2 Results and discussion
2.1 Synthesis of pyrazolines
We have also investigated the cycloaddition reaction of several pyridazine-3,6-diones 1a–d [18] with 2-diazopropane 2 [19]. The 1,3-dipolar cycloaddition of 2-diazopropane is, in each case, regiospecific. Unambiguous proofs for the obtained cycloadducts regiochemistry arised from their spectral data. However, regiochemical assignments of all adduct were deduced from their 13C-NMR spectra. Particularly the chemical shifts of C-6a (97.01–97.21 ppm) are in excellent agreement with those usually obtained when this quaternary carbon is attached to an oxygen atom (Table 1) [20].
Synthesis of pyrazolines via cycloaddition 1,3-dipolar.
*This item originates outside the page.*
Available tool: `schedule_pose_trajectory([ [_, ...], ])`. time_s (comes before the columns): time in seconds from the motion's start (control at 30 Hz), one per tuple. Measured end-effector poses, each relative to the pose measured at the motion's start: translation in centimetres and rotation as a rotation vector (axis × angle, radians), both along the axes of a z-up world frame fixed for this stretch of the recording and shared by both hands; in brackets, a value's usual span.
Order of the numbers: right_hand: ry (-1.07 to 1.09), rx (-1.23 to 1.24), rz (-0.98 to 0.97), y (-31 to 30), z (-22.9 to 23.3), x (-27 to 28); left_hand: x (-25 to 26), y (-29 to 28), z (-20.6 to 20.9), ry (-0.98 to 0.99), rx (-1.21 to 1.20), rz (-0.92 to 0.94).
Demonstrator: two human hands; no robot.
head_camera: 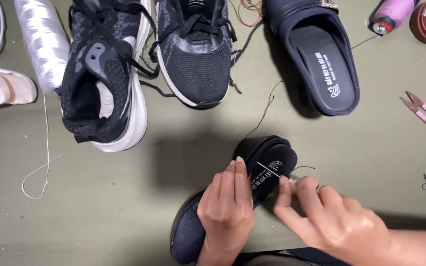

Entry | R | Yield (%) | 13C NMR (CDCl3) δ |
3a | Ph | 75 | 19.16 (CH3), 21.61 (CH3), 27.59 (CH3), 49.99 (C-3a), 93.47 (C-3), 97.21 (C-6a) |
3b | p-C6H4-CH3 | 80 | 19.12 (CH3), 21.13 (CH3), 21.51 (CH3), 27.55 (CH3), 49.96 (C-3a), 93.45 (C-3), 97.17 (C-6a). |
3c | p-C6H4-Cl | 65 | 19.17 (CH3), 21.52 (CH3), 27.34 (CH3), 50.02 (C-3a), 93.43 (C-3), 97.01 (C-6a) |
3d | Bn | 85 | 19.20 (CH3), 21.51 (CH3), 27.31 (CH3), 50.01 (C-3a), 50.72 (CH2Ar), 93.41 (C-3), 96.91 (C-6a) |
2.2 Formation of cyclopropanes
The photolysis of an ethereal solution of the pyrazolines 3a–d through pyrex with a high pressure mercury arc lamp at 0–5 °C led to exclusive formation of bicyclo-cyclopropanes 4a–d.
As shown in Table 2, pyrazoline derivatives 3a–d were sonicated in EtOH in an ultrasonic cleaning bath afforded gem-dimeylcyclopropanes 4a–d.
Synthesis of cyclopropanes under ultrasonication (25 °C, 30 kHz and 150 W).
Entry | R | Reaction time (min) | Yield (%) | M.P. (°C) | ||
Photolysis | Ultrasound | Photolysis | Ultrasound | |||
4a | Ph | 45 | 15 | 35 | 95 | 112 |
4b | p-C6H4-CH3 | 40 | 20 | 45 | 90 | 143 |
4c | p-C6H4-Cl | 35 | 15 | 40 | 85 | 127 |
4d | Bn | 45 | 20 | 50 | 75 | 129 |
The results were summarized in Table 2. Firstly, it can easily be seen that the irradiation of pyrazolines was carried out in good yield in ethanol under ultrasound irradiation (30 kHz, 150 W) within 15 min. The results show that the method to obtain bicyclo-cyclopropanes 4a–d under ultrasonic irradiation from pyrazoline derivatives 3a–d offers several significant advantages including faster reaction rates, higher purity, and higher yields. In comparison with conventional methods, the main advantage of ultrasound application is the significant decrease in the reaction times and milder experimental conditions. Thus, while the conventional method requires 35–45 min, ultrasonic irradiation affords the respective products in only 15–20 min (Table 2). These results support the idea that the energy provided by ultrasound significantly accelerates these reactions. The difference in yields and reaction times may be a consequence of the specific effects of ultrasound, in particular, cavitation, a physical process that creates, enlarges, and implodes gaseous and vaporous cavities in an irradiated liquid, thus enhancing the mass transfer [21] and allowing chemical reactions to occur. The creation of the so-called hot spots in the reaction mixture produces intense local temperatures and high pressures generated inside the cavitation bubble and at its interfaces when it collapses. In order to gauge the effect of different irradiation frequencies, the model reaction was performed under three different frequencies of 30, 40 and 50 kHz. The cyclopropane 4a yield for these frequencies was 95, 80 and 65% respectively. It seems that the lower frequency of ultrasound irradiation can improve the yield of cyclopropane derivatives.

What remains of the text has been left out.